Exercise objective:
Locate, in the data below, the line that contains "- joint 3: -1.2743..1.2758" and the line that contains "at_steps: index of"; reproduce exactly those two lines and every line between them, nothing more.

------ Information ------

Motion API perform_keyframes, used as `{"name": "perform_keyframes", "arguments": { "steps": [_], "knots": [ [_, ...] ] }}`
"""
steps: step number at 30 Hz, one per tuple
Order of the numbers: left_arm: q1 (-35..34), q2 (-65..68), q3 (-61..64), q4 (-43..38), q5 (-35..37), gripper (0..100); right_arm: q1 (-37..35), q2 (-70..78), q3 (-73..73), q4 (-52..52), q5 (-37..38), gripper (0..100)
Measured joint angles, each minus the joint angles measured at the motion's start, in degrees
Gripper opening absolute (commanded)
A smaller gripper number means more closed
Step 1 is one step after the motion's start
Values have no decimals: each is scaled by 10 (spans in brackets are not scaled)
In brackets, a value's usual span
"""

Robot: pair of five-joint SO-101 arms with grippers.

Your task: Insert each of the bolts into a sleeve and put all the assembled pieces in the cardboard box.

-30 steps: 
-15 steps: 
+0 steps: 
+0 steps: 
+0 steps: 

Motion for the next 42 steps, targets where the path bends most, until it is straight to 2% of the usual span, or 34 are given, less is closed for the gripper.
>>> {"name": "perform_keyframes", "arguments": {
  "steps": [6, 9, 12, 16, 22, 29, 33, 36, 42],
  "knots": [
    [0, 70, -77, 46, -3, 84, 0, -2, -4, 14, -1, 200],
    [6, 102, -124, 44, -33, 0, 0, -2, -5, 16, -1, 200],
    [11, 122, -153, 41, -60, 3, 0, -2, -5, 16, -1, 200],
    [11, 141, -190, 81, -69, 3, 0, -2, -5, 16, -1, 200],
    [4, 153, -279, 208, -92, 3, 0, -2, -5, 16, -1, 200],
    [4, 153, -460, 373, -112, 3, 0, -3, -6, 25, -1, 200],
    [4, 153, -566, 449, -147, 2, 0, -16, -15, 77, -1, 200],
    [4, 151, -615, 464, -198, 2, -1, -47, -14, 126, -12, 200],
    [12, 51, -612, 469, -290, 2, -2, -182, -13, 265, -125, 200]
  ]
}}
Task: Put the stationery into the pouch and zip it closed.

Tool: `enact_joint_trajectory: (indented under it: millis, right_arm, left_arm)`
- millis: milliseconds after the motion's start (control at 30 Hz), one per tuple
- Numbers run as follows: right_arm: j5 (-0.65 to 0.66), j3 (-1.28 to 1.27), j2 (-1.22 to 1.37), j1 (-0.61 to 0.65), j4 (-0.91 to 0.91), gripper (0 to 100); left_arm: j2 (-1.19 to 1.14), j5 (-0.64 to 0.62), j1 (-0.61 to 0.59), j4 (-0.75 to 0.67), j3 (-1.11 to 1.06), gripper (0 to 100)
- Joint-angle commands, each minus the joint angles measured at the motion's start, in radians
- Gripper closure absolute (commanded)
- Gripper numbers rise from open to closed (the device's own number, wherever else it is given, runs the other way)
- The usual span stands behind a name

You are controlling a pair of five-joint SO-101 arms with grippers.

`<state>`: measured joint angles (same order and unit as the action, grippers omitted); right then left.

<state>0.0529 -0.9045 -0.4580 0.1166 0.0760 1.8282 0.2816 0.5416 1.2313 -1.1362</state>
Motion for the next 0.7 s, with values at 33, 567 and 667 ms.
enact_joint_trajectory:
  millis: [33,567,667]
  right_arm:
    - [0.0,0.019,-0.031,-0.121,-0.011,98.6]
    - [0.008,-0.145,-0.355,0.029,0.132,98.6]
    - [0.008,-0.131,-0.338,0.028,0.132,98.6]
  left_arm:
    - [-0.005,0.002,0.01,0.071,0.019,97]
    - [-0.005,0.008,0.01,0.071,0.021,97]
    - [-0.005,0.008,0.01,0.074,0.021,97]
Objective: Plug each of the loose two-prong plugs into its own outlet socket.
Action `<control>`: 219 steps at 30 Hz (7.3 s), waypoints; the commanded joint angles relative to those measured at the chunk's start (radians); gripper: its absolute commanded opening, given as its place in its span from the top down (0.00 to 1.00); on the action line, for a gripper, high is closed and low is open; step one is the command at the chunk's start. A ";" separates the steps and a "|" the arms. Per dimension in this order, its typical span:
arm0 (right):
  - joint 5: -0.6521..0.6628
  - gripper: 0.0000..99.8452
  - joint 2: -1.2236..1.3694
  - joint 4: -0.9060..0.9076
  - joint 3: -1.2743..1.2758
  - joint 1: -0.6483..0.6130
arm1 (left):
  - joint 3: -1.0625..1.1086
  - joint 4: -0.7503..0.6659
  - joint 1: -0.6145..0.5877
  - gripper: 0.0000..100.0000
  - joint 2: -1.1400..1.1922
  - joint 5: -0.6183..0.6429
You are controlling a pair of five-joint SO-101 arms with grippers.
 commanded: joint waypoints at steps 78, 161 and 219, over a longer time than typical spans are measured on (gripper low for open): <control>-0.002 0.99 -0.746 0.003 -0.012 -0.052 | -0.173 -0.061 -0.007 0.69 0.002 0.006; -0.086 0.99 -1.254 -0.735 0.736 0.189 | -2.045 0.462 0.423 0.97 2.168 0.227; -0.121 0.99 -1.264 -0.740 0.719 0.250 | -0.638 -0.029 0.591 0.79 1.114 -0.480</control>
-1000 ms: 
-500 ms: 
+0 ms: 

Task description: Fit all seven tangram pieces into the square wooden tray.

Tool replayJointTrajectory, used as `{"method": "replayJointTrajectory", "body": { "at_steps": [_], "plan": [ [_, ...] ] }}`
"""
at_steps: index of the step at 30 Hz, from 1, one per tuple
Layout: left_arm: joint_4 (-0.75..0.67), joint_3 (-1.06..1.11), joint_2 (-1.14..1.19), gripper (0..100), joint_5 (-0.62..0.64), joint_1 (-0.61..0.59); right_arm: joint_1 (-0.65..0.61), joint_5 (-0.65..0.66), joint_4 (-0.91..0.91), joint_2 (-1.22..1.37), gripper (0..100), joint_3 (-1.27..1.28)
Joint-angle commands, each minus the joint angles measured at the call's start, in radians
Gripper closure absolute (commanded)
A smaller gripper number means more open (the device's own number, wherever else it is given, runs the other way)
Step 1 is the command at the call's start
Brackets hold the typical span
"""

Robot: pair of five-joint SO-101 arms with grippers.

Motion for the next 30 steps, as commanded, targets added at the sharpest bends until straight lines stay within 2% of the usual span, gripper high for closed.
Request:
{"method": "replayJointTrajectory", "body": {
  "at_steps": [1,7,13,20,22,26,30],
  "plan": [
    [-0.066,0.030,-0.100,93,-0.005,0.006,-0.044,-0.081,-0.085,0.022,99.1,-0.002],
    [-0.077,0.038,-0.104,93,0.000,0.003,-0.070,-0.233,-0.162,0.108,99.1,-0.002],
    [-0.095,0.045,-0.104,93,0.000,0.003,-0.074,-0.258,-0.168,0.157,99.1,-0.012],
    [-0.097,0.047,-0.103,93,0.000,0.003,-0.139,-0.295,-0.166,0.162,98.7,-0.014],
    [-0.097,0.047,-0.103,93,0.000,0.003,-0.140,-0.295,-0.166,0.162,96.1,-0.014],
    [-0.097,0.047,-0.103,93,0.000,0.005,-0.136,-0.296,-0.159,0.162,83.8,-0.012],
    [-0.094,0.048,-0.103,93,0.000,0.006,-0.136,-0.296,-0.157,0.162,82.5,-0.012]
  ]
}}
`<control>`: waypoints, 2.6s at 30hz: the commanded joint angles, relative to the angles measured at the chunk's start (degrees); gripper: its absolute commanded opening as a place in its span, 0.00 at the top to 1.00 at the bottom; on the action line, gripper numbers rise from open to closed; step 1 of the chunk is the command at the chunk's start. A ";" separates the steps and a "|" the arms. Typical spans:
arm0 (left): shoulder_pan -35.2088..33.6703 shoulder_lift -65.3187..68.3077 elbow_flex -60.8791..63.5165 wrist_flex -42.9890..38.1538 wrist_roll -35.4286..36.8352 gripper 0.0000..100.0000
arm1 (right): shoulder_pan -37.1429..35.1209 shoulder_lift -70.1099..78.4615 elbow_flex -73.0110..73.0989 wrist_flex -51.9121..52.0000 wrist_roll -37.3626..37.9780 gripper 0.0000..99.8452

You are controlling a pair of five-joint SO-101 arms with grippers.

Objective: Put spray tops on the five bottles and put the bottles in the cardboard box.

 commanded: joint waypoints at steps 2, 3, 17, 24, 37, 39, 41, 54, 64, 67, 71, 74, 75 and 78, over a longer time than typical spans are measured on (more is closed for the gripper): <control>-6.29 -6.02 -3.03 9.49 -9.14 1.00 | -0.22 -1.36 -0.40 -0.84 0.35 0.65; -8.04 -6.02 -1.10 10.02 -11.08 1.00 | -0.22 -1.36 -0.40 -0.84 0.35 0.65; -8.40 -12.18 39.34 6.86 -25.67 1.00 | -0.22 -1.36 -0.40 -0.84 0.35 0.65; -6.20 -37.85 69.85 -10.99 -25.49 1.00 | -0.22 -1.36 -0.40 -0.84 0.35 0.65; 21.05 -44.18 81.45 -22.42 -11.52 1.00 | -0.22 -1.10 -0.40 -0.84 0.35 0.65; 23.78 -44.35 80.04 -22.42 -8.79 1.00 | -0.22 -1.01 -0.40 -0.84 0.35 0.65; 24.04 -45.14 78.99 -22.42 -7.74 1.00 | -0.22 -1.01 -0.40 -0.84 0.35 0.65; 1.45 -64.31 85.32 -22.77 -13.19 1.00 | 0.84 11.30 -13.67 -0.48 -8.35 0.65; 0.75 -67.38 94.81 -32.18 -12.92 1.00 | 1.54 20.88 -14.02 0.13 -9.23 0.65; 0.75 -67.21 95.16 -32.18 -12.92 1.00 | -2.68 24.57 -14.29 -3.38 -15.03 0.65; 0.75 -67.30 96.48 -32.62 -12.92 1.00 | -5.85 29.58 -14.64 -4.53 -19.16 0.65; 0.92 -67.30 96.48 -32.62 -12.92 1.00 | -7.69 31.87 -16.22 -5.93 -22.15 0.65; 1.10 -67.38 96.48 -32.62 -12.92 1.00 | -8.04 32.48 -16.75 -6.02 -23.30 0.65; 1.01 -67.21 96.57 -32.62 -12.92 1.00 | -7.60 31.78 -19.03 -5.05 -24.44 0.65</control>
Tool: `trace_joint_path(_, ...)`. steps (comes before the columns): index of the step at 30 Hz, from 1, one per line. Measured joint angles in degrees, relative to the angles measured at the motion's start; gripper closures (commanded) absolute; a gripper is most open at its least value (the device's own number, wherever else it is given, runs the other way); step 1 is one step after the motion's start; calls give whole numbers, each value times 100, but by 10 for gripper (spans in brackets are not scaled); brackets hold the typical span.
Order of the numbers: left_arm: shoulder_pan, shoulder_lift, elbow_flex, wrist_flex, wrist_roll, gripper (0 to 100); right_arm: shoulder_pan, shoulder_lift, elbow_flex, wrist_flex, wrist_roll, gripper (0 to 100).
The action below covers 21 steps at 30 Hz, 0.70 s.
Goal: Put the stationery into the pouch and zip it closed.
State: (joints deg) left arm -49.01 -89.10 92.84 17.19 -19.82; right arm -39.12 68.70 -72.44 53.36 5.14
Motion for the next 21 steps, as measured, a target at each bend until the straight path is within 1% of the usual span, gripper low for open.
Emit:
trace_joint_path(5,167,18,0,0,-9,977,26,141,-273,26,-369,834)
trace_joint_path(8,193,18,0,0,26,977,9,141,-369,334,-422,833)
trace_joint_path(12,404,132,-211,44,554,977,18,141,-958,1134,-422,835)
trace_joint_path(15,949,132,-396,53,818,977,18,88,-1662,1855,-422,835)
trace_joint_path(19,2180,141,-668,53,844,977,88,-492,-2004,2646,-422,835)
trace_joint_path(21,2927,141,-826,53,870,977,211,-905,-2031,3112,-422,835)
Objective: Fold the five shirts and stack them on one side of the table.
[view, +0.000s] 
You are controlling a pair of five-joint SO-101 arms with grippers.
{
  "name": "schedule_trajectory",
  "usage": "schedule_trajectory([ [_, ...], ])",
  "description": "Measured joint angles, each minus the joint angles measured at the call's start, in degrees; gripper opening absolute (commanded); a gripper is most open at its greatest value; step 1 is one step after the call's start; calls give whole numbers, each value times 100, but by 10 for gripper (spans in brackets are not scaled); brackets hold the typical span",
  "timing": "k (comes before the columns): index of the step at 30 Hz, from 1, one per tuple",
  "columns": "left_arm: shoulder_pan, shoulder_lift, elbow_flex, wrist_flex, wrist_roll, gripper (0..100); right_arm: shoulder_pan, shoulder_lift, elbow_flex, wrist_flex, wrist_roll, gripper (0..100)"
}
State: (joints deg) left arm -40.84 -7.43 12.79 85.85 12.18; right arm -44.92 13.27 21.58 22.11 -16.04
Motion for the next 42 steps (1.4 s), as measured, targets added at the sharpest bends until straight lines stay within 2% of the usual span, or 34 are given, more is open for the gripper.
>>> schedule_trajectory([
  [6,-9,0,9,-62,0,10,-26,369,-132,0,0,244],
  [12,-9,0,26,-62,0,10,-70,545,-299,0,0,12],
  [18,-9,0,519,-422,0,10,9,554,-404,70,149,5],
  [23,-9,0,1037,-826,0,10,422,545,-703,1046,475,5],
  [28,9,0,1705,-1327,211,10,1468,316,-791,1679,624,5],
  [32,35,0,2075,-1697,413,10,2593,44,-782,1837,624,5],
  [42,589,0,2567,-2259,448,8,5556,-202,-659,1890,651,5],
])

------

Written solution:
  - joint 3: -1.2743..1.2758
  - joint 1: -0.6483..0.6130
arm1 (left):
  - joint 3: -1.0625..1.1086
  - joint 4: -0.7503..0.6659
  - joint 1: -0.6145..0.5877
  - gripper: 0.0000..100.0000
  - joint 2: -1.1400..1.1922
  - joint 5: -0.6183..0.6429
You are controlling a pair of five-joint SO-101 arms with grippers.
 commanded: joint waypoints at steps 78, 161 and 219, over a longer time than typical spans are measured on (gripper low for open): <control>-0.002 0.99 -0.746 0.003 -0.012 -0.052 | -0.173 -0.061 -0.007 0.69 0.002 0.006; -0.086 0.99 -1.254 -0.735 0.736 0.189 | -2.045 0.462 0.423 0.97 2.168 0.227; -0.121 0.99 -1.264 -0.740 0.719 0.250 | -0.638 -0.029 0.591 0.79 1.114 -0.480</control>
-1000 ms: 
-500 ms: 
+0 ms: 

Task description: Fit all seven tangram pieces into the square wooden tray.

Tool replayJointTrajectory, used as `{"method": "replayJointTrajectory", "body": { "at_steps": [_], "plan": [ [_, ...] ] }}`
"""
at_steps: index of the step at 30 Hz, from 1, one per tuple

Nothing else is required for this exercise.